Many of us use Microsoft Word in our day-to-day work. If you create lengthy documents on the regular, you’ll need a Table of Contents (TOC) at some point. In this week’s Tech Tuesday post I’ll show you how quick and easy it can be in Word 2010-2013.
I get frequent questions about Tables of Contents (TOCs) because they tend to drive people crazy. You’ve painstakingly typed up a big report. You even organized it into sections and everything. So fancy! Now you want to create a TOC, and you think you have to do it by hand. Type section title, hold down period key, go look up page number, type page number, repeat. Blech.

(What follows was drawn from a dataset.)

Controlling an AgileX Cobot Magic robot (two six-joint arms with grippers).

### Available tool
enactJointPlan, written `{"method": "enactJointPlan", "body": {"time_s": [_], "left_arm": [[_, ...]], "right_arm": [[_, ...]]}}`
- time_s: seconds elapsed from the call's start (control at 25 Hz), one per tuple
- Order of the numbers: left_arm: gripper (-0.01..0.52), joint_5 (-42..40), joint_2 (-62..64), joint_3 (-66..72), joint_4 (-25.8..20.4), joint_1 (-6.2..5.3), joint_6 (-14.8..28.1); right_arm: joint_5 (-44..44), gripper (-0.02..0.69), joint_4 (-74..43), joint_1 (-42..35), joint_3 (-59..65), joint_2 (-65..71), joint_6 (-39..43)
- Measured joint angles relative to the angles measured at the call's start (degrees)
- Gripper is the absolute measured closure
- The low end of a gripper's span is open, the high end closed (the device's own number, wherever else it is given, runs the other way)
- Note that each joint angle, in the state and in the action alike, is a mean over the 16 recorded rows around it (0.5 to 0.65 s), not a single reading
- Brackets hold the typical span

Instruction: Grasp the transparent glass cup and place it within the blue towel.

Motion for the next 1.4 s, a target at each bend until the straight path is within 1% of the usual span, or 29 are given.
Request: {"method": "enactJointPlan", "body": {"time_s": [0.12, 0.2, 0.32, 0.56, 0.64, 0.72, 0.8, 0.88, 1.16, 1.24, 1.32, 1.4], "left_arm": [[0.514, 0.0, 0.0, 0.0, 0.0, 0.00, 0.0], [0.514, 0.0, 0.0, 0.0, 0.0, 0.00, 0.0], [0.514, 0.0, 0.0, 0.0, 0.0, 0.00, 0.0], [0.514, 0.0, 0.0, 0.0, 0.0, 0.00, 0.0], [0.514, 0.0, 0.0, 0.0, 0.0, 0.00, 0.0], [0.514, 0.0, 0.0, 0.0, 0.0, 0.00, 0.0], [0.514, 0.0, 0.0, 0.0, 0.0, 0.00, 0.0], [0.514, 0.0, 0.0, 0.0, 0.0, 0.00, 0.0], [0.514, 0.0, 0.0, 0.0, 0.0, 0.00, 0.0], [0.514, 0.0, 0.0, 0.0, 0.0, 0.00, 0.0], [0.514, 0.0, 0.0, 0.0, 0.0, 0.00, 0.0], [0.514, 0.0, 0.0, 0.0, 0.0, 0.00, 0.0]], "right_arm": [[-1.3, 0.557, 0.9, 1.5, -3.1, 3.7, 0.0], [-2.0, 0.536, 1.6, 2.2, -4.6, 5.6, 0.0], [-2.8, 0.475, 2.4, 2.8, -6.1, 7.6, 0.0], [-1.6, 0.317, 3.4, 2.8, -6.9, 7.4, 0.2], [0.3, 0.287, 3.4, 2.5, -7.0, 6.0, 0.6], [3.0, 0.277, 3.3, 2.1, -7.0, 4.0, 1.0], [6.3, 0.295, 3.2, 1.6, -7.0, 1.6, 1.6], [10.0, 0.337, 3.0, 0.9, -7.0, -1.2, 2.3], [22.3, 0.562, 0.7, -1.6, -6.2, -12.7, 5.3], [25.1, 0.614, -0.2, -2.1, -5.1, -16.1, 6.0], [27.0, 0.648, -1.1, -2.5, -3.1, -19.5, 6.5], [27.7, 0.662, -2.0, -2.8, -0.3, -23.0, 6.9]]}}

Guess what?! You don’t have to do it that way!
Note: This example assumes that your document has already been written and has a Heading at the beginning of each section. If you haven’t done that, read the post on Styles (coming soon) and then come back to this guide.
Now You Try
To generate a basic TOC, follow these steps.
1. Plop your cursor where you want your TOC to start. This spot is usually right after your title page.

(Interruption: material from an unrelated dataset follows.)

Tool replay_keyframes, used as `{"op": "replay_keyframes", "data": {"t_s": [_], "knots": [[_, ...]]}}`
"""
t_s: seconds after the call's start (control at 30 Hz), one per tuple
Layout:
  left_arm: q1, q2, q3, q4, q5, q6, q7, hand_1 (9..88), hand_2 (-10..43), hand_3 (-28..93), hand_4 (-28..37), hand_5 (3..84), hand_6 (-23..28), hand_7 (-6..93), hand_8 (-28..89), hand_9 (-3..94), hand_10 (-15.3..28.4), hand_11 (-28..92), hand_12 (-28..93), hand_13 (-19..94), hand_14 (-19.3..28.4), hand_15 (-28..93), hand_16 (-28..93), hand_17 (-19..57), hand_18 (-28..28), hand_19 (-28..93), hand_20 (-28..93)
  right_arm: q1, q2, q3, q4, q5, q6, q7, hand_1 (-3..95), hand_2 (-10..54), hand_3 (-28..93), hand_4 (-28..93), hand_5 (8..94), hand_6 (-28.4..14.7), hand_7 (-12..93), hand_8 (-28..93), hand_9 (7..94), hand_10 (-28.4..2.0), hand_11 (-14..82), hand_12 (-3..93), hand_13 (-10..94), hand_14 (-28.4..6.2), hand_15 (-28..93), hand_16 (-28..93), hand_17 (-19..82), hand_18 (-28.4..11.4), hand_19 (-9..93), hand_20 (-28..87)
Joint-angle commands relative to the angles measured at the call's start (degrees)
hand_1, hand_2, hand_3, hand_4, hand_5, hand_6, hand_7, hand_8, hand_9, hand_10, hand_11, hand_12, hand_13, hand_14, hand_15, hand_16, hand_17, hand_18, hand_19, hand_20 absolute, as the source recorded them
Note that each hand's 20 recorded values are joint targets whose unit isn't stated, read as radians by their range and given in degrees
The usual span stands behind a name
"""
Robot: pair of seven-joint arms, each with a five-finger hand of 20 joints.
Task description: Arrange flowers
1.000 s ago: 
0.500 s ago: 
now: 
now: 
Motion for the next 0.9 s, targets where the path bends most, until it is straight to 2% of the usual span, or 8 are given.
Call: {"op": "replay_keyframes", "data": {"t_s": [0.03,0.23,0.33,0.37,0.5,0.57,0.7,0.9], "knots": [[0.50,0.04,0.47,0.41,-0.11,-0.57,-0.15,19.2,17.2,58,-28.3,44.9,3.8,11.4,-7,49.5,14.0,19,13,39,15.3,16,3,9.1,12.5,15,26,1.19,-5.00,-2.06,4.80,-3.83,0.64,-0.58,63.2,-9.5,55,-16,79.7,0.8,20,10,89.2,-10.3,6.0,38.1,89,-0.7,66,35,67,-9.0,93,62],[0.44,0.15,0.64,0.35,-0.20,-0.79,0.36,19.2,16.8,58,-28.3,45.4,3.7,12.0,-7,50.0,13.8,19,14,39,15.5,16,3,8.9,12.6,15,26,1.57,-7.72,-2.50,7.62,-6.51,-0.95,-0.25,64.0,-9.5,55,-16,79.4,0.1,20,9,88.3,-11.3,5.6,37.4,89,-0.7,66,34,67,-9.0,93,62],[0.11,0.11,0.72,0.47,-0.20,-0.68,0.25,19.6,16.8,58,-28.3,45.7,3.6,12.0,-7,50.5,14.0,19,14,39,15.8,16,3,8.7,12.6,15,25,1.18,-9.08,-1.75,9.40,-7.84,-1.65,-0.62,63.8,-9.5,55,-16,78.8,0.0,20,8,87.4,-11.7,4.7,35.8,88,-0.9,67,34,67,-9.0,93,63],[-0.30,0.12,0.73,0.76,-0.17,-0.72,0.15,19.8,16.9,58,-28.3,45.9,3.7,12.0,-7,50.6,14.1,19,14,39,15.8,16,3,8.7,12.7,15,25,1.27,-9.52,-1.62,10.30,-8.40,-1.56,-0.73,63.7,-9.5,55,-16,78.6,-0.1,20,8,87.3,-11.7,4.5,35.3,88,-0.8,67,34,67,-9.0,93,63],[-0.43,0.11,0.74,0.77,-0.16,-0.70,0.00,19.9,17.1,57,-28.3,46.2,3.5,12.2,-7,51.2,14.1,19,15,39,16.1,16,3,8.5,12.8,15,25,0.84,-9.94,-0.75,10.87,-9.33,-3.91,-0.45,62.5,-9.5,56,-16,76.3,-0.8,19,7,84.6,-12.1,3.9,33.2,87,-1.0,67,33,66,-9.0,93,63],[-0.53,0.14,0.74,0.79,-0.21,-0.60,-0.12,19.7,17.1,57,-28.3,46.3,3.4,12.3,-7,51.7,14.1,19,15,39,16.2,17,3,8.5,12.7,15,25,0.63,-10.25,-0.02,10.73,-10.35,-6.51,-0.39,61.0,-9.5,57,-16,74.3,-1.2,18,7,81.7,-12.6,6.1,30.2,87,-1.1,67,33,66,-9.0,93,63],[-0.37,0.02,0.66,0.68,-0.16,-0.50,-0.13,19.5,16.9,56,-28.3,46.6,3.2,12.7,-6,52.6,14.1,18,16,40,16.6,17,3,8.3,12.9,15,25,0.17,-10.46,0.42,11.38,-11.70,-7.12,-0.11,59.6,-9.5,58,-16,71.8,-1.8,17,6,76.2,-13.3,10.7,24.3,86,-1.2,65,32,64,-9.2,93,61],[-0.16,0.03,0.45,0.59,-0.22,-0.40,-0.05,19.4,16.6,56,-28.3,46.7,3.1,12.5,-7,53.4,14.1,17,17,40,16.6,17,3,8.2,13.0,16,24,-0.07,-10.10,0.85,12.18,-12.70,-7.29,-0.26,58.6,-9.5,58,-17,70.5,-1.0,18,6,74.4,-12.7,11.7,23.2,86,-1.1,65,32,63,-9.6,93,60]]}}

2. Click the References tab on your ribbon (Figure 1).
3. Click the Table of Contents button to open the drop-down menu.
4. Select Automatic Table 1 or Automatic Table 2, whichever you prefer, from the drop-down menu (Figure 2).
Boom! Instant TOC (Figure 3).
The Best Part
My favorite thing about auto-generating a TOC is how easy it is to update. If you make corrections, edit headings, or add text, which then changes your page numbers, you can update your TOC in four steps.

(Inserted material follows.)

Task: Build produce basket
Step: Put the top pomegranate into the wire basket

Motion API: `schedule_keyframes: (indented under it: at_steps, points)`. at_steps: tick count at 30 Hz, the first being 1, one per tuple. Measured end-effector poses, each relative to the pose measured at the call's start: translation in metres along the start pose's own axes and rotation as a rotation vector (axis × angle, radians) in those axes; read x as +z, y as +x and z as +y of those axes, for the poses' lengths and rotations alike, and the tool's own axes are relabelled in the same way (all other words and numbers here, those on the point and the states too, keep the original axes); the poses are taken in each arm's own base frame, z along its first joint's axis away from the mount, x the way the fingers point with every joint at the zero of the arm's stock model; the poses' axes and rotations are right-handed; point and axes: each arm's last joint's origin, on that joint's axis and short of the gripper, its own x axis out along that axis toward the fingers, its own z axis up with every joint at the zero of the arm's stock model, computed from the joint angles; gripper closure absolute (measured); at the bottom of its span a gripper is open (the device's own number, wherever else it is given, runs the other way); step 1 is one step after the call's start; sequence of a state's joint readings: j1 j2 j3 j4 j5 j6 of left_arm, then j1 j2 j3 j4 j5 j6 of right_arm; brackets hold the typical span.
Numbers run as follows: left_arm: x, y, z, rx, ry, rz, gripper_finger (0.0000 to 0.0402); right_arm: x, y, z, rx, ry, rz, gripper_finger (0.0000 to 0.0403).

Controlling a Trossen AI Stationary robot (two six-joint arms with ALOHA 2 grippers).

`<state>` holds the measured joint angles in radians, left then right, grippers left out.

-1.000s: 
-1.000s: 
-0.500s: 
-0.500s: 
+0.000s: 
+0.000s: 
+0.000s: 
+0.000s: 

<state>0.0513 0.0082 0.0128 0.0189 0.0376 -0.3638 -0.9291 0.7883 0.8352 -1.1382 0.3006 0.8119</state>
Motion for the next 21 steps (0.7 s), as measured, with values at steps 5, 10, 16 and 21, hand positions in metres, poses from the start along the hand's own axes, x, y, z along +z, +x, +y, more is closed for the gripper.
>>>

1. Right-click anywhere in your TOC.
2. In the context menu, choose Update Field (Figure 4).
3. In the radial menu, choose Update page numbers only or Update entire table (Figure 5), depending on your preference. If you choose page numbers only, your headings will not change, but your page numbers will update. If you choose entire table, all headings will update in the TOC along with the page numbers.
4. Click OK.
That’s how you generate and update a basic Table of Contents in Microsoft Word 2010-2013. I hope this guide saves you time and joint pain in your document travels. In future Heather Techy Posts, we’ll look at how styles work and how to make a more advanced Table of Contents.